Monday, November 30, 2015

Activists fight to bail out cow bound for slaughter

Animal rights groups from around the region are fighting to save a pet cow bound for slaughter in Upper Darby.

Activists fight to bail out cow bound for slaughter



UPDATE: The chicken found wandering near the slaughterhouse hitched a ride with drivers from the Woodstock Sanctuary in upstate New York, where it will join 19 other rescued hens and rooster. "It will be heaven on earth for this survivor!" writes activist Marianne Bessey. (See Inquirer video of chicken rescue below)

Animal rights groups from around the region are fighting to save a cow bound for slaughter in Upper Darby.
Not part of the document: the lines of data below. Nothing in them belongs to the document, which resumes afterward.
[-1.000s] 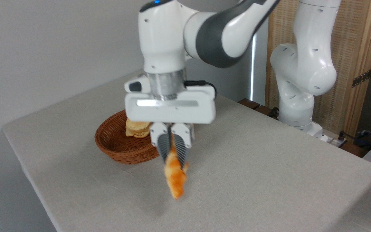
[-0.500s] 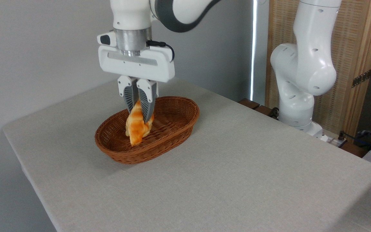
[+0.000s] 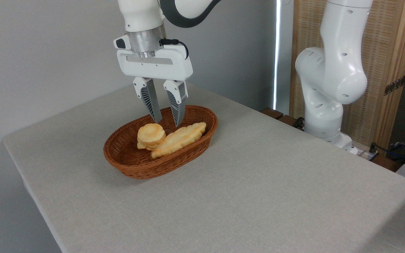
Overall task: Put bread into the basket
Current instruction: 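Lower the bread into the basket, open the gripper, and raise it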
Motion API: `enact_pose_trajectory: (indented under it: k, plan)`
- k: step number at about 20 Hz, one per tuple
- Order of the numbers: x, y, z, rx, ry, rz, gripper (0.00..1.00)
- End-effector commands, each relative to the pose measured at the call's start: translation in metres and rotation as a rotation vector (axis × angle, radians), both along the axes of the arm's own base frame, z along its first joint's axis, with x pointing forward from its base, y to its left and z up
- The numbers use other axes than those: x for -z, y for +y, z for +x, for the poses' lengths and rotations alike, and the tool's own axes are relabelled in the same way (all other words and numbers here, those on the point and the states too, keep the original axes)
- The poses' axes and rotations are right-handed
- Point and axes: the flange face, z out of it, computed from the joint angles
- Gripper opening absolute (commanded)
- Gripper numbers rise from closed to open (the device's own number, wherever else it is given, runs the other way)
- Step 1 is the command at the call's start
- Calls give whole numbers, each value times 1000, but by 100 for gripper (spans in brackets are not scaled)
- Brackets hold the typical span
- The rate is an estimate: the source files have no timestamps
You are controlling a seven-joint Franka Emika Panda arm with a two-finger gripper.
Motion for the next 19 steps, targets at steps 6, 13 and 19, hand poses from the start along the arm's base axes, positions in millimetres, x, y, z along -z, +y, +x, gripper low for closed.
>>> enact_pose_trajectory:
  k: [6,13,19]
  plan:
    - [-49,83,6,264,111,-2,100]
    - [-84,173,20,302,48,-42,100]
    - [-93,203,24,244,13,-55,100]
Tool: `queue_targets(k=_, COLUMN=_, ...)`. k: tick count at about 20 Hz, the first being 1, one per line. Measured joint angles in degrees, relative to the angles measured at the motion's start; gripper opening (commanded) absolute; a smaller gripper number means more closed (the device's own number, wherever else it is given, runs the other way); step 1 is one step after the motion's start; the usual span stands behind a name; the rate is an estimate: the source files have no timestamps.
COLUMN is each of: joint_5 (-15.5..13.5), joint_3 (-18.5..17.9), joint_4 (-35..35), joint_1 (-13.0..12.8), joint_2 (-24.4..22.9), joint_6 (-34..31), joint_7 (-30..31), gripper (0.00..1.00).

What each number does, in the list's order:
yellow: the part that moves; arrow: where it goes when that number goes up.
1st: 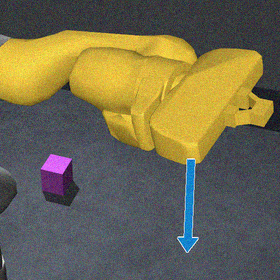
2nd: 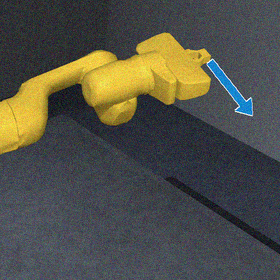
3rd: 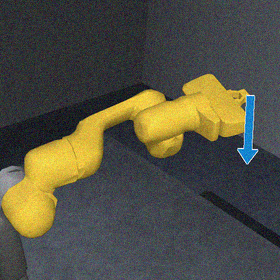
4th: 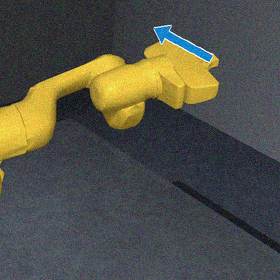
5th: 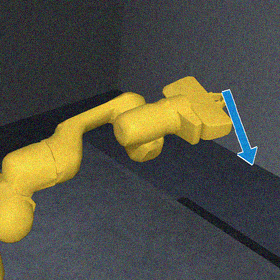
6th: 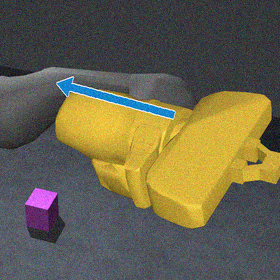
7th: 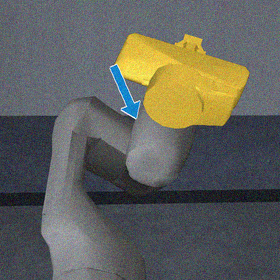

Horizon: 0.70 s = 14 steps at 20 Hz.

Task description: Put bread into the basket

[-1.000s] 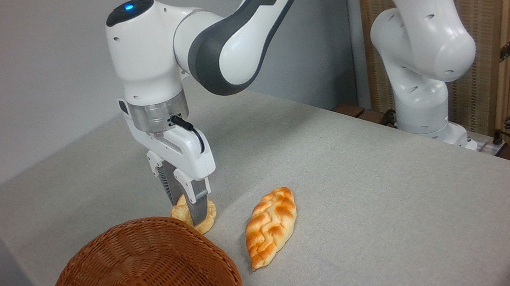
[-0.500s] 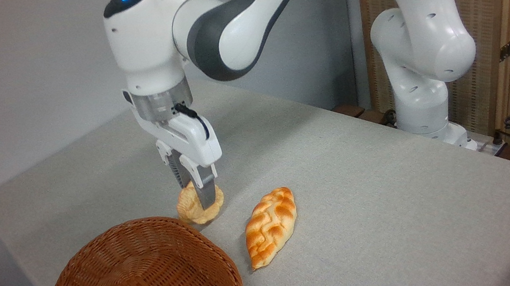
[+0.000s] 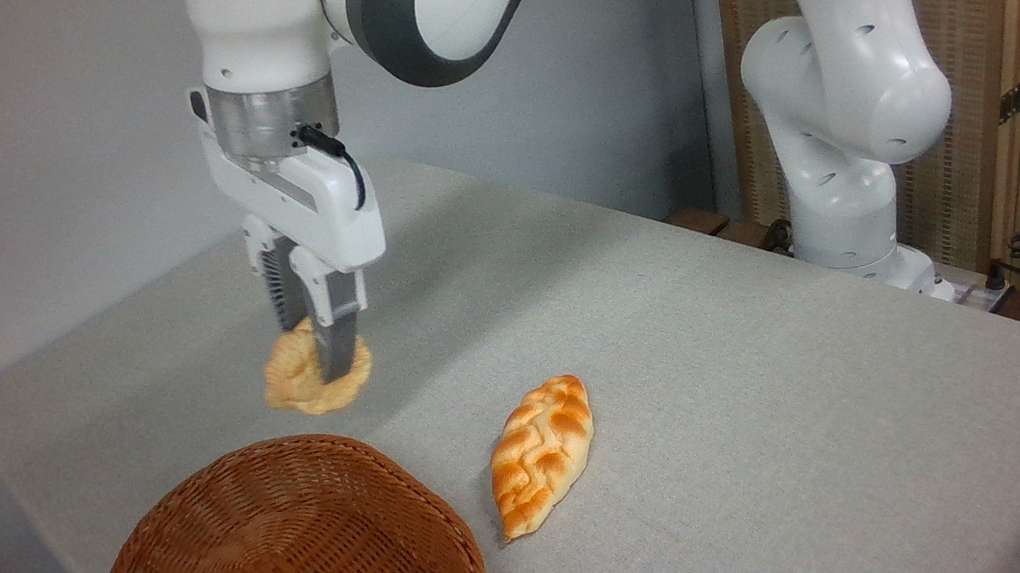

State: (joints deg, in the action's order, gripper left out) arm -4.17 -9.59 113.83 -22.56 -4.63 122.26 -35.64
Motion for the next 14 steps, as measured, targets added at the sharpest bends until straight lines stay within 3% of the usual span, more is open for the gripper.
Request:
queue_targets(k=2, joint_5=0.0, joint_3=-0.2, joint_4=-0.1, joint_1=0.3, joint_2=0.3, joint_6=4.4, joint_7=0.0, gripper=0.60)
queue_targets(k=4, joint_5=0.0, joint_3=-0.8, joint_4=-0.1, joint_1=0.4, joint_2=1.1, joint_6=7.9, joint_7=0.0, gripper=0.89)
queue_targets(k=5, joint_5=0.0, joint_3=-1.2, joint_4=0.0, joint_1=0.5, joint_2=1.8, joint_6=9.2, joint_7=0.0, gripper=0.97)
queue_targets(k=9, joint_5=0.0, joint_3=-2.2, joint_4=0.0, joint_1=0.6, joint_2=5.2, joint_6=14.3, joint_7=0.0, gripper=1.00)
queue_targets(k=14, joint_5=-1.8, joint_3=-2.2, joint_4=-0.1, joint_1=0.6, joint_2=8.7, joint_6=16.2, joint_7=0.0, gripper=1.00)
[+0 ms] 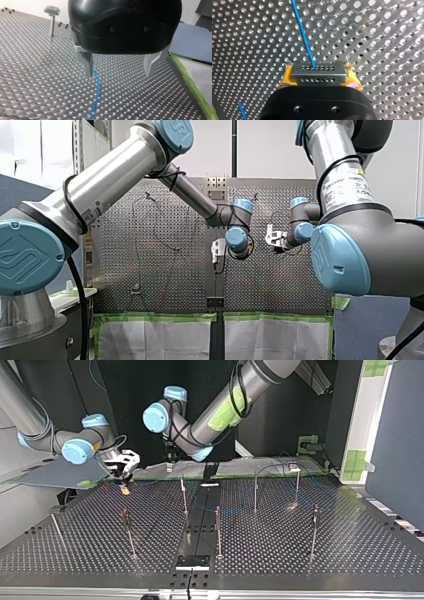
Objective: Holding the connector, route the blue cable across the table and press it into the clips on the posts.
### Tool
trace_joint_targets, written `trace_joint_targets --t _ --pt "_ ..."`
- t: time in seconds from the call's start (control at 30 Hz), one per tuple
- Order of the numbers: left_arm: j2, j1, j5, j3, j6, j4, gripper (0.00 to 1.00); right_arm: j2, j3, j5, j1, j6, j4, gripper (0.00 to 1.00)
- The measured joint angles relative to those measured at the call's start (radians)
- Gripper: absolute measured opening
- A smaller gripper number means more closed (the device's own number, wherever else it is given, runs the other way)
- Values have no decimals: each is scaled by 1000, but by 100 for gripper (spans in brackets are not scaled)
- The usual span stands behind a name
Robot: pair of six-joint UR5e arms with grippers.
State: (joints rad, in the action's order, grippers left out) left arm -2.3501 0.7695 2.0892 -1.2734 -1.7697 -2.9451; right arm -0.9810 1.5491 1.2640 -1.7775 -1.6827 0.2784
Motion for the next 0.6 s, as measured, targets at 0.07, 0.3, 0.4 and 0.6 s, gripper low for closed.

Marianne Bessey, an attorney and member of Animal ACTivists of Philly, says she made a deal with Madina Poultry officials to pick up a cow who escaped and led police on an hour-long chase over the weekend.

Bessey said she was told for $800 she could buy the cow and she planned to send it to a farm in Woodstock, N.Y.

Bessey and activist Kim Slama arrived today at 9 a.m. but an employee balked, claiming he had to talk with his boss who was out of country, Bessey told the Daily News.

"He claimed he would keep the cow alive if we had the money," said Bessey, a leading crusader on elephants' rights.

The plant official would not comment to news reporters but allegedly told Slama to cancel a trailer that was on its way.

Bessey headed to court to file a civil complaint claiming beach of contract.

She later called 9-1-1 to report animal cruelty because she believed no one had opened the business to provide water to the livestock inside.

About noon, a trailer arrived and a woman with a pink lasso got out of the truck, but the building was locked.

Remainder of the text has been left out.